[Opening Data block section]
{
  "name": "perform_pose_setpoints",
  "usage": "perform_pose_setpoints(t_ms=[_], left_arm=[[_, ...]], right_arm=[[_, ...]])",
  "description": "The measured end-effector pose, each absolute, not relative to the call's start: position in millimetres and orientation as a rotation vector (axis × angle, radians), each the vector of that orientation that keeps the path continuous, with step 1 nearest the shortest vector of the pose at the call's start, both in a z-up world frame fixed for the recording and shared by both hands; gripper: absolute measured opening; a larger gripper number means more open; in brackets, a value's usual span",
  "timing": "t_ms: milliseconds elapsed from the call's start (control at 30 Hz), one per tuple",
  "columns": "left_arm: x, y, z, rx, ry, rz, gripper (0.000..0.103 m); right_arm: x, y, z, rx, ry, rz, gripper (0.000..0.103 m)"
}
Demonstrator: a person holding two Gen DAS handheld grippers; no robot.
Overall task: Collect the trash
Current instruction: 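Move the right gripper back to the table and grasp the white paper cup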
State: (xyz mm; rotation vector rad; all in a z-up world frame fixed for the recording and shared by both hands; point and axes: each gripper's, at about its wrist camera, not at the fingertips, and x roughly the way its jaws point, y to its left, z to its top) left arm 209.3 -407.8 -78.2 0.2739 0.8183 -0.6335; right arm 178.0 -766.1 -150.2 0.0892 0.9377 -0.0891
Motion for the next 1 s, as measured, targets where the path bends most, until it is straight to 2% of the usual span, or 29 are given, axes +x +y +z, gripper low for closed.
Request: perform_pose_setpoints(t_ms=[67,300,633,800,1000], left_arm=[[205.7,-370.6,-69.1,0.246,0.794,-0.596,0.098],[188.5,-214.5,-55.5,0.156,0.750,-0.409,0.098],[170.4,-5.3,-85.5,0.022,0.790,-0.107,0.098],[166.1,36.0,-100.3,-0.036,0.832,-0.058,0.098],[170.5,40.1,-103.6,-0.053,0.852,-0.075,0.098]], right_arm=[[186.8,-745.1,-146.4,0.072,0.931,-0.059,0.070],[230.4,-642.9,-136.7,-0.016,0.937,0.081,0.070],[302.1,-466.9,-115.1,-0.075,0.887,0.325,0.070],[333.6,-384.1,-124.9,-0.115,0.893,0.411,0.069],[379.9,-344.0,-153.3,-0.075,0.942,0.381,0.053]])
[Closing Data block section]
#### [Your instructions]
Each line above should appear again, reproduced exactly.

#### [Your solution]
{
  "name": "perform_pose_setpoints",
  "usage": "perform_pose_setpoints(t_ms=[_], left_arm=[[_, ...]], right_arm=[[_, ...]])",
  "description": "The measured end-effector pose, each absolute, not relative to the call's start: position in millimetres and orientation as a rotation vector (axis × angle, radians), each the vector of that orientation that keeps the path continuous, with step 1 nearest the shortest vector of the pose at the call's start, both in a z-up world frame fixed for the recording and shared by both hands; gripper: absolute measured opening; a larger gripper number means more open; in brackets, a value's usual span",
  "timing": "t_ms: milliseconds elapsed from the call's start (control at 30 Hz), one per tuple",
  "columns": "left_arm: x, y, z, rx, ry, rz, gripper (0.000..0.103 m); right_arm: x, y, z, rx, ry, rz, gripper (0.000..0.103 m)"
}
Demonstrator: a person holding two Gen DAS handheld grippers; no robot.
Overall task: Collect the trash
Current instruction: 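Move the right gripper back to the table and grasp the white paper cup
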State: (xyz mm; rotation vector rad; all in a z-up world frame fixed for the recording and shared by both hands; point and axes: each gripper's, at about its wrist camera, not at the fingertips, and x roughly the way its jaws point, y to its left, z to its top) left arm 209.3 -407.8 -78.2 0.2739 0.8183 -0.6335; right arm 178.0 -766.1 -150.2 0.0892 0.9377 -0.0891
Motion for the next 1 s, as measured, targets where the path bends most, until it is straight to 2% of the usual span, or 29 are given, axes +x +y +z, gripper low for closed.
Request: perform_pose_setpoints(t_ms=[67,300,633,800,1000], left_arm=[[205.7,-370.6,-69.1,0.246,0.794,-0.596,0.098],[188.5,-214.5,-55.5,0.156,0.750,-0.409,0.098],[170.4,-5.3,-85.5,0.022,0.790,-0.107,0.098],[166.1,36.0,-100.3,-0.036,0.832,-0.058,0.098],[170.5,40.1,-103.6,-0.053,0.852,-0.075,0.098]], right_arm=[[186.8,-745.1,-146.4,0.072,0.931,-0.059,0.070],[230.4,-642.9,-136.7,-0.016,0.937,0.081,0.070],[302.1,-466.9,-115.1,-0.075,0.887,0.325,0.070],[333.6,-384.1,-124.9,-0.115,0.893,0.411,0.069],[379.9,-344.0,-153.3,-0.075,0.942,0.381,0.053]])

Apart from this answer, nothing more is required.